PEAKY BLINDERS: THE IMMORTAL MAN (2026)


Starring: Cillian Murphy • Tom Hardy • Paul Anderson
Peaky Blinders: The Immortal Man (2026) is a ruthless, operatic extension of the Peaky legacy — darker, colder, and more intimate than anything that came before. This film doesn’t chase closure. It demands consequence, dragging its characters into a final reckoning where survival is no longer victory.
Set in the aftermath of the Peaky Blinders’ rise to near-myth, the world has changed — but Birmingham hasn’t forgiven. Power has matured into paranoia, alliances have rotted, and the past refuses to stay buried. The streets are quieter now, but every silence is a threat.
At the center stands a man who should have been finished…
and two others who refuse to let history rest.
Haunted, hollowed, and terrifyingly focused. Tommy returns not as a conqueror, but as a man stripped of illusion. Murphy delivers a performance built on silence and restraint — every glance carries weight, every decision exacts a price. Tommy is no longer chasing power. He’s chasing an ending.
Unpredictable, theatrical, and dangerously alive. Alfie emerges once more from the shadows — wounded, wiser, and possibly more sincere than ever. Hardy commands the screen with twisted charm, turning humor into menace and loyalty into a loaded weapon. Alfie doesn’t seek control. He seeks truth through chaos.
Broken, violent, and desperately human. Arthur’s war never ended — it only changed shape. Anderson gives Arthur his most painful portrayal yet: a man drowning in guilt, clinging to family as the last thing keeping him from annihilation. Every explosion of rage feels like a cry for absolution.

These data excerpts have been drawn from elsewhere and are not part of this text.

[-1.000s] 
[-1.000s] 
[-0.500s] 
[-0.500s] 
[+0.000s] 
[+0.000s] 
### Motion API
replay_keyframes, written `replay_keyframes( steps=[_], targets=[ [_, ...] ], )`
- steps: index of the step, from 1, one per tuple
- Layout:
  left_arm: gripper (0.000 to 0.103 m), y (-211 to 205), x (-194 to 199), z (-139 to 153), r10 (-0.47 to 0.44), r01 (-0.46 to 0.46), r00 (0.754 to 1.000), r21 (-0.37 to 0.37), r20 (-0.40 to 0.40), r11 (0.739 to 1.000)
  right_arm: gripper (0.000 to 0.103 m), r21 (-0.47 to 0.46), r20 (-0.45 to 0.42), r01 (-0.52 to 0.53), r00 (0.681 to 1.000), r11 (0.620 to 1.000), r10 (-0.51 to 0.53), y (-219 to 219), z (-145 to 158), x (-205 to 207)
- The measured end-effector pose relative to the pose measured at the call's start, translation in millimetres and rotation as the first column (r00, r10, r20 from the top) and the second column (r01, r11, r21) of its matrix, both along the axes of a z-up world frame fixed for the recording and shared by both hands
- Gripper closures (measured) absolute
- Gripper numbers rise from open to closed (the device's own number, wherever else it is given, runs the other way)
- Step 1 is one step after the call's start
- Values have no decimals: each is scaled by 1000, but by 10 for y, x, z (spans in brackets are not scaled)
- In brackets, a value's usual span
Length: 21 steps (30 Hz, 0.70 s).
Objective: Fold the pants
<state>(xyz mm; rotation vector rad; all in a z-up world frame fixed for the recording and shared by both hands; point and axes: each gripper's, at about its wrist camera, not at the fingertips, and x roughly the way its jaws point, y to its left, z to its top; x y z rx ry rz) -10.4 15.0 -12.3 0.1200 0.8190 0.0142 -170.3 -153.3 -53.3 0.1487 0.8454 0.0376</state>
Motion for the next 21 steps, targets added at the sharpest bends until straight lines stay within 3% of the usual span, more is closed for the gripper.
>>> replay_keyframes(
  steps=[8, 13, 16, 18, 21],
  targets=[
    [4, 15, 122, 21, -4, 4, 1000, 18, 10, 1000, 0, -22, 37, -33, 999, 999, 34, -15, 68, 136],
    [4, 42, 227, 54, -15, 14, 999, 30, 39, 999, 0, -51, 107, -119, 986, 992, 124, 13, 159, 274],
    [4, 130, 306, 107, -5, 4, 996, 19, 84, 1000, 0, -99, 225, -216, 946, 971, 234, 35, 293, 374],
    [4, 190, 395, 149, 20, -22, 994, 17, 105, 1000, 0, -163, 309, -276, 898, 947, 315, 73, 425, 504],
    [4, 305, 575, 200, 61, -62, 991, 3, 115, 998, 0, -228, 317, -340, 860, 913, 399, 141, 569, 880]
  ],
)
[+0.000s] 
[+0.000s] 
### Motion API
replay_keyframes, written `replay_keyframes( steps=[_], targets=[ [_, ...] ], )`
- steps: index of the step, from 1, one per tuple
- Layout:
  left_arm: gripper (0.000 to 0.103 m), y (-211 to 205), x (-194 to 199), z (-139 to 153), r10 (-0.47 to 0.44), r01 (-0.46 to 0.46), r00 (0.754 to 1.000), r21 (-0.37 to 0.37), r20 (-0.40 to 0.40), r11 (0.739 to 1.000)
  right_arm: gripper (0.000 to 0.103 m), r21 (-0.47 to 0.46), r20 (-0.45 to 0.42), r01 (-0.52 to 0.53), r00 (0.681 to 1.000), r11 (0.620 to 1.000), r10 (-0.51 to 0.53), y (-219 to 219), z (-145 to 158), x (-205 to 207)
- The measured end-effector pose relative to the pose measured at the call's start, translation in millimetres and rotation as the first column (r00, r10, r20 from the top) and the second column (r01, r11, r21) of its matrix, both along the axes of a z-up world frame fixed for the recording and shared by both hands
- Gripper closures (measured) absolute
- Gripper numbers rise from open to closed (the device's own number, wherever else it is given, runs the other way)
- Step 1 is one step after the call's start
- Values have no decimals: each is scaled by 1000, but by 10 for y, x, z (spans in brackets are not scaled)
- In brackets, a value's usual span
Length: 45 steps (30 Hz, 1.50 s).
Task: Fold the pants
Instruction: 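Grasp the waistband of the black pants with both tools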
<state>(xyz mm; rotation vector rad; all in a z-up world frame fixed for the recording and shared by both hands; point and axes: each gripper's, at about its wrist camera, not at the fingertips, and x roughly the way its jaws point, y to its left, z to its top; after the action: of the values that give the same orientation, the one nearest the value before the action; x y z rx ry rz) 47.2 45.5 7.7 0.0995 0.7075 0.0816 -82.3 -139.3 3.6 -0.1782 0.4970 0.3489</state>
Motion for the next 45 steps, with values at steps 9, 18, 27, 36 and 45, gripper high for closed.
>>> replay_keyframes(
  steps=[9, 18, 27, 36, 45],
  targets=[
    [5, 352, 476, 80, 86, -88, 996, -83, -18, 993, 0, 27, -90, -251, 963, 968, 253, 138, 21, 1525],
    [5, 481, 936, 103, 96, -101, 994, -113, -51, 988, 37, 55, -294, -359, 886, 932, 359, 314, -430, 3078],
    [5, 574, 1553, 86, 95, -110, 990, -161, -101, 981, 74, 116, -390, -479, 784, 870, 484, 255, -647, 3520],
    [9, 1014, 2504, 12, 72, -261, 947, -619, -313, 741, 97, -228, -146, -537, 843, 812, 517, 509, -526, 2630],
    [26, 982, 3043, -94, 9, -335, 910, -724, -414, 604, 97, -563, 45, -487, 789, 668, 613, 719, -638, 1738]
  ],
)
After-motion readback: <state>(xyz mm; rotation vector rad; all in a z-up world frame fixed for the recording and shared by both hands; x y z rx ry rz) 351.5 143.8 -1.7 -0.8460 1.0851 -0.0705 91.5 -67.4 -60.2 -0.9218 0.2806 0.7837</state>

Political assassinations, underground deals, betrayals disguised as loyalty, brutal hand-to-hand violence, and psychological warfare played out in smoke-filled rooms. The action is sparse but devastating — every act of violence carries narrative weight.
Peaky Blinders: The Immortal Man (2026) is not about legacy.
It’s about what legacy costs.
Where power rots from the inside,
where family is both shield and weapon,
and where immortality means being remembered —
not forgiven.
A brutal, poetic farewell to men who were never meant to survive history.